Implementing Holistic Education Into Our Schools
What’s exciting about whole child education is that schools do not have to reconstruct their curriculum to address student’s needs. Instead, these tenets can be interwoven into established curricula and programs. Ned Noddings’ piece “What Does It Mean to Educate the Whole Child?” aptly states “Working within the present subject-centered curriculum, we can ask math and science teachers as well as English and social studies teachers to address moral, social, emotional, and aesthetic questions with respect and sensitivity when they arise.” Greater Good Magazine’s article suggests “teachers can directly teach students about their body’s own stress activation response and help them find techniques to regulate their heart rate, body temperature, and blood pressure. Teaching through rhythm—for example, learning about math to the beat of a drum, reading an English text while riding an exercise bike, or having a disciplinary conversation while walking around the schoolyard together.” While these may seem simple, these solutions apply theoretical knowledge to their lives, making the information timely and relevant. Students can develop critical thinking skills, common sense, and a deep understanding of the information while learning to address the issues in their own lives.

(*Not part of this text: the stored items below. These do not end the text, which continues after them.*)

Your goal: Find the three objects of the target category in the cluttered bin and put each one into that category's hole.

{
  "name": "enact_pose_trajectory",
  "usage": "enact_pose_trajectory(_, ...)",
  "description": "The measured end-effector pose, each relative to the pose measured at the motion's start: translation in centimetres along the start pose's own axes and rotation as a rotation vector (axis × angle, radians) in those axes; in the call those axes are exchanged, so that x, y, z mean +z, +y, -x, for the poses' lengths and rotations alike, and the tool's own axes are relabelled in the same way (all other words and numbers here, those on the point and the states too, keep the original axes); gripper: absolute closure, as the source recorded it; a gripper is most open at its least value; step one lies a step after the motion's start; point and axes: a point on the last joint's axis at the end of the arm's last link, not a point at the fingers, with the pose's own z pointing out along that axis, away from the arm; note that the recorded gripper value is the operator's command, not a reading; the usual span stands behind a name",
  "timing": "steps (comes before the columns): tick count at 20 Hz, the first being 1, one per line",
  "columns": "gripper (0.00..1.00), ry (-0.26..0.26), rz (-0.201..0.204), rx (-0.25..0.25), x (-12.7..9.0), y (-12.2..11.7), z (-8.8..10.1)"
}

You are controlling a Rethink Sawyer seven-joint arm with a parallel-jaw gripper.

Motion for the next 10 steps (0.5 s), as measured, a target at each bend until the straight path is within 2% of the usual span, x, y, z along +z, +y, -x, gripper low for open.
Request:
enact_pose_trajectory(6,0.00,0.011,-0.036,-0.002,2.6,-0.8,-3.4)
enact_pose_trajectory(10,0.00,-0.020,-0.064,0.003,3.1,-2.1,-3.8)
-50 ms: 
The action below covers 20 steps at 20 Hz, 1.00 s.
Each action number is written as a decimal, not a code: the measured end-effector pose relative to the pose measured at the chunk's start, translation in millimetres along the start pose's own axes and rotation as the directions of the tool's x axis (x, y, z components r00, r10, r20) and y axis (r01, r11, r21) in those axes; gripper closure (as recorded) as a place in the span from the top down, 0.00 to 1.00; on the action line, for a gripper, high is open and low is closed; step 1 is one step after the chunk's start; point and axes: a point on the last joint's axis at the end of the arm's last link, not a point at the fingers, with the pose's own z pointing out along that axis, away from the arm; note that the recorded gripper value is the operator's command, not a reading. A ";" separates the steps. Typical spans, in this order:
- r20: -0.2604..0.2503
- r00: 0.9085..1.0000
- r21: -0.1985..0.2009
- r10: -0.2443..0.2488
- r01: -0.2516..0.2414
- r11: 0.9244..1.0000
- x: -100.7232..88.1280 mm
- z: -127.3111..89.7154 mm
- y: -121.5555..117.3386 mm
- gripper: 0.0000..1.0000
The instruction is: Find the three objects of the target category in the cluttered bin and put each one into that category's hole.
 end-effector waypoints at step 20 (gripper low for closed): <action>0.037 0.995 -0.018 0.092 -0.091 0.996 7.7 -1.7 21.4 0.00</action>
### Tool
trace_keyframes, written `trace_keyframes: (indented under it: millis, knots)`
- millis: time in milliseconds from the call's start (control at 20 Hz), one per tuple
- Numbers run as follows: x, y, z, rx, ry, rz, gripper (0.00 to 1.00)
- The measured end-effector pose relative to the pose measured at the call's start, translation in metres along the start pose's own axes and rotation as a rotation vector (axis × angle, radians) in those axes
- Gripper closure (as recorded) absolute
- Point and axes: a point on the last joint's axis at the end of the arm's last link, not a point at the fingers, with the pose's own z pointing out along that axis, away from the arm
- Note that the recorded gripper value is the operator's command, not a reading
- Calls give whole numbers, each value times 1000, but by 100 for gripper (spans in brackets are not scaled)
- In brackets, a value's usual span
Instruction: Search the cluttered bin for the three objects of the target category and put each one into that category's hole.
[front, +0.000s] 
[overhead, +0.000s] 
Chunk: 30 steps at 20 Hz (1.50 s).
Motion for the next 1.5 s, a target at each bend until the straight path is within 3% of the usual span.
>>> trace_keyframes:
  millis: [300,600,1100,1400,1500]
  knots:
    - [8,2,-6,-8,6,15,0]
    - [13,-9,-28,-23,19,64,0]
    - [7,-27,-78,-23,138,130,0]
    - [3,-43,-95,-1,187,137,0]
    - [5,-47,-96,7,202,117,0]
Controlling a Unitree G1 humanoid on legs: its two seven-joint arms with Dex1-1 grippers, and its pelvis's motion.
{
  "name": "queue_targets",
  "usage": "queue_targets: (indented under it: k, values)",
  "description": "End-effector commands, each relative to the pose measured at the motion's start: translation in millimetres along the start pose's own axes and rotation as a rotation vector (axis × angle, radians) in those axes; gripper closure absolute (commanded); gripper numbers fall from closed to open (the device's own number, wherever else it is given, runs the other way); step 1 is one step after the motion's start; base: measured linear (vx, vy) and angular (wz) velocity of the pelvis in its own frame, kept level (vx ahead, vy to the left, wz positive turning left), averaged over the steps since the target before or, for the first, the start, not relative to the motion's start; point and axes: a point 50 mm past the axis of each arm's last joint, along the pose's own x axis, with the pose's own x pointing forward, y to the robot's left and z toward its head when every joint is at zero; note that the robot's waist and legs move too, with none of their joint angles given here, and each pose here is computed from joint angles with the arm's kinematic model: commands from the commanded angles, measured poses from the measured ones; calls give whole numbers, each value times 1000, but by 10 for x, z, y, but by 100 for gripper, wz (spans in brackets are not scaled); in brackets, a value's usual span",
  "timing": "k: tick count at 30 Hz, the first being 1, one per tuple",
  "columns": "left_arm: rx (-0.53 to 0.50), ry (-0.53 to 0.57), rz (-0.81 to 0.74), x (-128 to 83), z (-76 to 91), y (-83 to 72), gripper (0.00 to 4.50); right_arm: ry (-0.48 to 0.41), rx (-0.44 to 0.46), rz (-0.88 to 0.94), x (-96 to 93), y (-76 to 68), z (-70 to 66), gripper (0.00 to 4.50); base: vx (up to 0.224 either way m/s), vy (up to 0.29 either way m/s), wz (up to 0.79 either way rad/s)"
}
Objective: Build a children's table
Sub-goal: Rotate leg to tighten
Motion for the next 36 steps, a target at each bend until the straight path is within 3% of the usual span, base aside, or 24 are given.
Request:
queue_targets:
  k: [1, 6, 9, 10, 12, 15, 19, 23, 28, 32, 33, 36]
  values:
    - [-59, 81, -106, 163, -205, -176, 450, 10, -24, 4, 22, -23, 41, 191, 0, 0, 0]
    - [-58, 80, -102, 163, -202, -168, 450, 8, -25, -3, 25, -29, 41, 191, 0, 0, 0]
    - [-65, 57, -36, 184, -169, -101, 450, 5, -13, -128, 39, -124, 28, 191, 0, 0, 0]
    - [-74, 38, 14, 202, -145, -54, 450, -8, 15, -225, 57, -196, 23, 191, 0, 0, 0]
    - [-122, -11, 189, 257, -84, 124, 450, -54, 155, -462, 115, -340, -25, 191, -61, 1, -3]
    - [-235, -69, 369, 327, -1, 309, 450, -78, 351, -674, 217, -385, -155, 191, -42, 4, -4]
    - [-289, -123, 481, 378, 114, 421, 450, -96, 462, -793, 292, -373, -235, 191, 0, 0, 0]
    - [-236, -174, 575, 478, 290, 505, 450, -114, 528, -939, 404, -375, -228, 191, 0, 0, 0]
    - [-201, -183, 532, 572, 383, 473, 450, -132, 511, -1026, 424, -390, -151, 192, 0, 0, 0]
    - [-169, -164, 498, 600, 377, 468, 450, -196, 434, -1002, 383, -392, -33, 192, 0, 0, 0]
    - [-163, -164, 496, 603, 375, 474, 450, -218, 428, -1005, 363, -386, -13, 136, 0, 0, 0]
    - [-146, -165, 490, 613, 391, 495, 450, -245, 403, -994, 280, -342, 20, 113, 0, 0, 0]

It is possible. We can see students for who they are and the lives they lead, beyond numbers and letters that deceptively assess students’ worth and abilities. As overt as it may sound, the answer to better-performing schools is, in fact, the students. As parents, teachers, principals, and school administrators, we must turn our attention to our students and address their immediate needs. We must teach lessons that will help them become good family members, friends, spouses, and people. We must construct schools where students feel safe and heard, where their lessons stretch beyond the textbook and follow them home. And it begins by understanding our students and meeting them exactly where they are.